Hi, thanks for the report, and you're right to be looking in Classfile.java. Line 1251 is where the class modifiers are read.

A PR would be greatly appreciated, since I'm not totally following what the issue is!

The big one is that it is using the access_flags value (0x0021) from DummyClass$DummyProtectedSubclass.class when creating the ClassInfo object. The logic around line 508 which handles class containment entries later calls setModifiers with 0x000C, which is actually the correct value — but this is ORed with the initial 0x0021 to get a net result of 0x002D, rather than overwriting the initial (bad) value.

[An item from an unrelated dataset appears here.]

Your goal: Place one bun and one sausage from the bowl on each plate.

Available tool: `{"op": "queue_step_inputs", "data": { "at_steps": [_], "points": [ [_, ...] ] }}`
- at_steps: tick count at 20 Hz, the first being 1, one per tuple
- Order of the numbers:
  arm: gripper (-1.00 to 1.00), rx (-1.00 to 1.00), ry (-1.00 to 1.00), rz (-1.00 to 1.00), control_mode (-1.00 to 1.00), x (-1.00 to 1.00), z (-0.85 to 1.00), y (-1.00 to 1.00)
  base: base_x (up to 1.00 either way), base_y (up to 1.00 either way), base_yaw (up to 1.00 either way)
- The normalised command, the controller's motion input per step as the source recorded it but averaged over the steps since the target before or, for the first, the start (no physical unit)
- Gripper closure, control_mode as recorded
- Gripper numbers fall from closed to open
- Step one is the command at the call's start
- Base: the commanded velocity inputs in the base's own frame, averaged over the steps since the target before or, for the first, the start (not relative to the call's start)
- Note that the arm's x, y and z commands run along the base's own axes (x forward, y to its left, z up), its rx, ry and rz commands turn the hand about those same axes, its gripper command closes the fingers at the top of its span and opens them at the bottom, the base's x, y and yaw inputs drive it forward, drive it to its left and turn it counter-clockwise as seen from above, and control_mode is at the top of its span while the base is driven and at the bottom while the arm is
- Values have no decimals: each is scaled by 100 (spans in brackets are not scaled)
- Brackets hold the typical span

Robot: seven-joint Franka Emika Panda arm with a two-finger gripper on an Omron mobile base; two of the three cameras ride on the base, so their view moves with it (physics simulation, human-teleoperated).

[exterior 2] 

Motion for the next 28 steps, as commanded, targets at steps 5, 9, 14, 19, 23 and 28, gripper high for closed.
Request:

So the obvious possible fixes would be to:

  1. Make "setModifiers" do what it claims on the tin (set them, not add to them), which could have all sorts of unexpected consequences elsewhere if that isn't the intended behavior,
  2. Ignore the initial access_flags values when creating a ClassInfo that represents an inner class, or
  3. Zero them just before the logic that is intended to deal with inner class permissions.

Unfortunately, this particular bit of code is complex enough (by necessity, from what I can see) that it isn't entirely clear to me which of the above is actually likely to be the cleanest. Option #1 (presumably in combination with adding an "addModifiers" method) certainly appeals to the purist in me, but that also seems like a pretty massive and probably gratuitous API break.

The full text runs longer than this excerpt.